EXERCISE GOAL: Take the data below. Output it exactly from its first line through the line containing "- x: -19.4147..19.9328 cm".

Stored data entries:
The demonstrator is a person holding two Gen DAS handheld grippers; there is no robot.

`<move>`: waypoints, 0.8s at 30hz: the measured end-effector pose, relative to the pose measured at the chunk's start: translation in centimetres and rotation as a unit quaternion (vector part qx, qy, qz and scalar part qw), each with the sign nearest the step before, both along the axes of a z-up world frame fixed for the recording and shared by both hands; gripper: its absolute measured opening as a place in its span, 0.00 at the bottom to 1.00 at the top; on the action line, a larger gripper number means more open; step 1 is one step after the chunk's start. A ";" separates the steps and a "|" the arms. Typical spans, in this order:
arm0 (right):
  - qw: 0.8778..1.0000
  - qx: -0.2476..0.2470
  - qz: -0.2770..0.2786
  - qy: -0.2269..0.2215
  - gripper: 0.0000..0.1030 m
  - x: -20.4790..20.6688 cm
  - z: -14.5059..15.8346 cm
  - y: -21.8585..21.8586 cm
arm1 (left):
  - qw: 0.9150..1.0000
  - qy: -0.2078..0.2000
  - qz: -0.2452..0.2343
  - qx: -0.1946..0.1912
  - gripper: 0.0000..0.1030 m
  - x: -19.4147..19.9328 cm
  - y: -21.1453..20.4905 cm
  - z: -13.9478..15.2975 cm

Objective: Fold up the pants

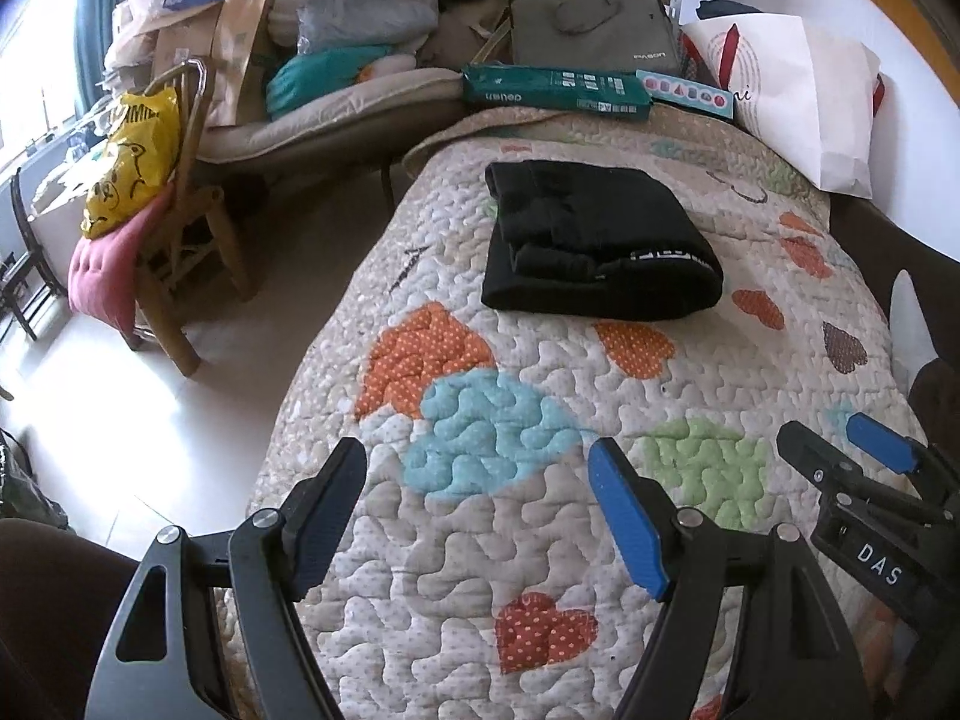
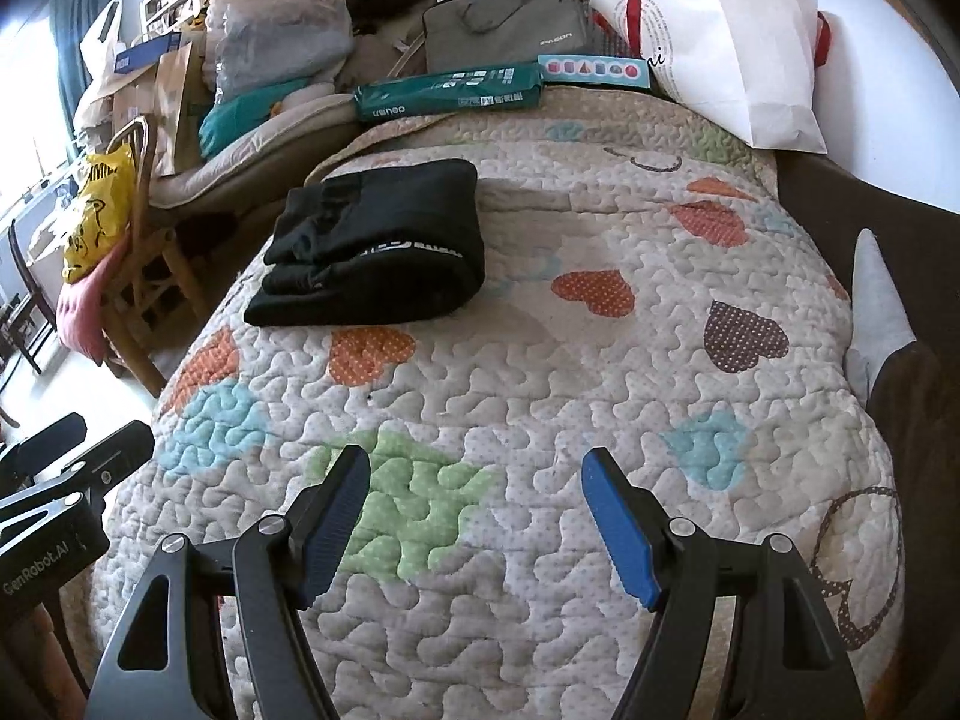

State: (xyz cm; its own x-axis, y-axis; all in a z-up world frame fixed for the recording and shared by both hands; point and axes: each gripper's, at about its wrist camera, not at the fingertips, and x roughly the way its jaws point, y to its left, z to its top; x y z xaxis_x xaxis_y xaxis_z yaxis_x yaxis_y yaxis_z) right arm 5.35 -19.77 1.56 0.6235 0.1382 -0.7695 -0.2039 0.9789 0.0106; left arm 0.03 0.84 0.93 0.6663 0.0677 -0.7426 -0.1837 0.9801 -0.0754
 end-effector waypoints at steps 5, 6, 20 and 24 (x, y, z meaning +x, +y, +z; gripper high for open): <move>1.000 -0.003 -0.005 0.001 0.76 0.1 -0.3 0.0 | 1.000 0.007 -0.002 -0.013 0.74 0.2 0.3 -0.7; 1.000 -0.002 -0.006 0.001 0.76 0.1 -0.3 0.0 | 1.000 0.009 -0.002 -0.016 0.74 0.3 0.4 -0.8; 1.000 -0.004 -0.007 -0.002 0.76 0.1 -0.5 0.3 | 1.000 -0.006 0.006 -0.007 0.74 0.1 0.9 -0.9; 1.000 -0.002 -0.006 -0.005 0.76 0.2 -0.5 0.4 | 0.999 -0.024 -0.003 0.024 0.74 -0.3 0.0 -0.2</move>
State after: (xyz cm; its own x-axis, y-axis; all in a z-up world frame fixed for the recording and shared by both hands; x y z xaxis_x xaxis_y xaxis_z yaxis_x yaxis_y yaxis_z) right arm 5.52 -19.40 1.08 0.6330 0.1284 -0.7634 -0.1927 0.9813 0.0053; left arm -0.24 0.88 0.75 0.7022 0.0984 -0.7052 -0.1745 0.9840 -0.0365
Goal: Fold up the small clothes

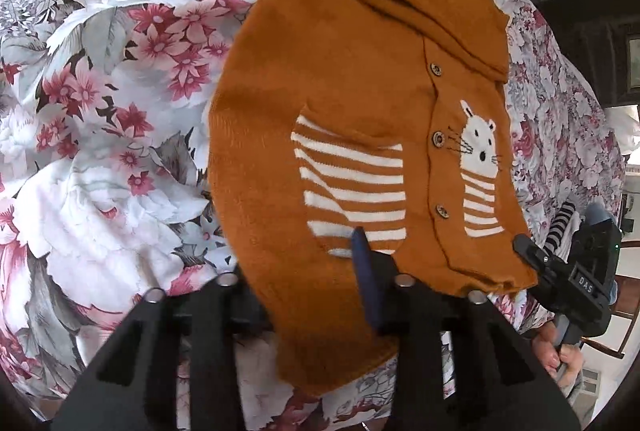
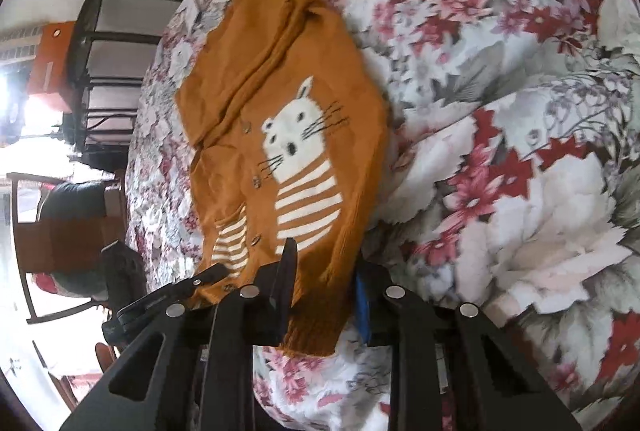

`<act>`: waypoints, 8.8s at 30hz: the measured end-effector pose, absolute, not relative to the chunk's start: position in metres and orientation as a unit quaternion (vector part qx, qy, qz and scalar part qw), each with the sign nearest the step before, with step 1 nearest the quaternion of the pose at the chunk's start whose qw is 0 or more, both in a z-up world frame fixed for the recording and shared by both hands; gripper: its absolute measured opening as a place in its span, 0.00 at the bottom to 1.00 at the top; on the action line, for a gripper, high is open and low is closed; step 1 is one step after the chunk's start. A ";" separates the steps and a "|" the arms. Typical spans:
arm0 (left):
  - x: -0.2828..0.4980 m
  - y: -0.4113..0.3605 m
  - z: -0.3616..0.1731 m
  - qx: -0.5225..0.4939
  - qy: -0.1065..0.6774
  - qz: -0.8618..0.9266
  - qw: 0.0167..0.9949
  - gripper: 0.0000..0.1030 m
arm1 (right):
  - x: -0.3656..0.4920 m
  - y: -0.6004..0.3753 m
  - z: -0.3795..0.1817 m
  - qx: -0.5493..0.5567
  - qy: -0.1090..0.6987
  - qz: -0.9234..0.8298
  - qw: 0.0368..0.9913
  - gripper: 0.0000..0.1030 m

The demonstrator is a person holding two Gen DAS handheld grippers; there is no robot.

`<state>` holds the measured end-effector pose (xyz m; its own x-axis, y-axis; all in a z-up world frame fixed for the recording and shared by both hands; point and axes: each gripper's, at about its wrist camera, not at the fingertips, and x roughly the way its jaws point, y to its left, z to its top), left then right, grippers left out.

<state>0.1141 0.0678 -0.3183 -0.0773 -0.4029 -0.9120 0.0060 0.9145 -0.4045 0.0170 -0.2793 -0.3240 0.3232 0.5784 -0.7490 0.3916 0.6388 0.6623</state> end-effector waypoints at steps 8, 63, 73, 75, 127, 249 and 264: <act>0.107 0.051 -0.303 -0.085 0.694 -0.162 0.697 0.09 | 0.016 -0.277 -0.318 0.419 0.561 0.072 0.710 0.06; 0.112 0.057 -0.250 -0.028 0.620 -0.102 0.777 0.09 | 0.019 -0.279 -0.282 0.461 0.496 0.099 0.730 0.05; 0.166 0.048 -0.247 -0.035 0.606 -0.088 0.789 0.09 | 0.080 -0.290 -0.285 0.472 0.491 0.089 0.727 0.05; 0.179 0.047 -0.247 -0.044 0.606 -0.088 0.790 0.09 | 0.093 -0.294 -0.288 0.476 0.491 0.086 0.725 0.05; 0.301 -0.021 -0.276 0.027 0.570 -0.067 0.818 0.86 | 0.233 -0.218 -0.305 0.264 0.551 0.253 0.750 0.25; 0.258 -0.114 -0.360 0.125 0.605 -0.068 0.784 0.96 | 0.189 -0.343 -0.351 0.373 0.496 0.033 0.783 0.61; 0.278 -0.110 -0.328 0.116 0.590 -0.070 0.796 0.96 | 0.209 -0.304 -0.300 0.351 0.466 0.076 0.809 0.14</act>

COMPLETED TASK:
The demonstrator is a person holding two Gen DAS handheld grippers; there is no robot.

`<move>`: waypoints, 0.8s at 30hz: the measured end-effector pose, relative to the pose measured at the chunk's start: translation in centimetres and rotation as a unit quaternion (vector part qx, qy, qz and scalar part qw), each with the sign nearest the step before, both along the axes of a z-up world frame fixed for the recording and shared by both hands; gripper: its absolute measured opening as a place in its span, 0.00 at the bottom to 1.00 at the top; on the action line, a larger gripper number means more open; step 1 is one step after the chunk's start. A ";" separates the steps and a "|" the arms. Typical spans, in this order:
arm0 (right):
  - qw: 0.8778..1.0000
  - qx: -0.2476..0.2470
  - qz: -0.2770..0.2786
  - qy: -0.2269..0.2215
  - gripper: 0.0000..0.1030 m
  - x: -20.4790..20.6688 cm
  - z: -14.5059..15.8346 cm
  - y: -21.8585..21.8586 cm
arm1 (left):
  - qw: 0.9150..1.0000
  - qy: -0.2078..0.2000
  - qz: -0.2452..0.2343
  - qx: -0.1946..0.1912
  - gripper: 0.0000..0.1030 m
  - x: -19.4147..19.9328 cm

The answer given above is complete as it stands.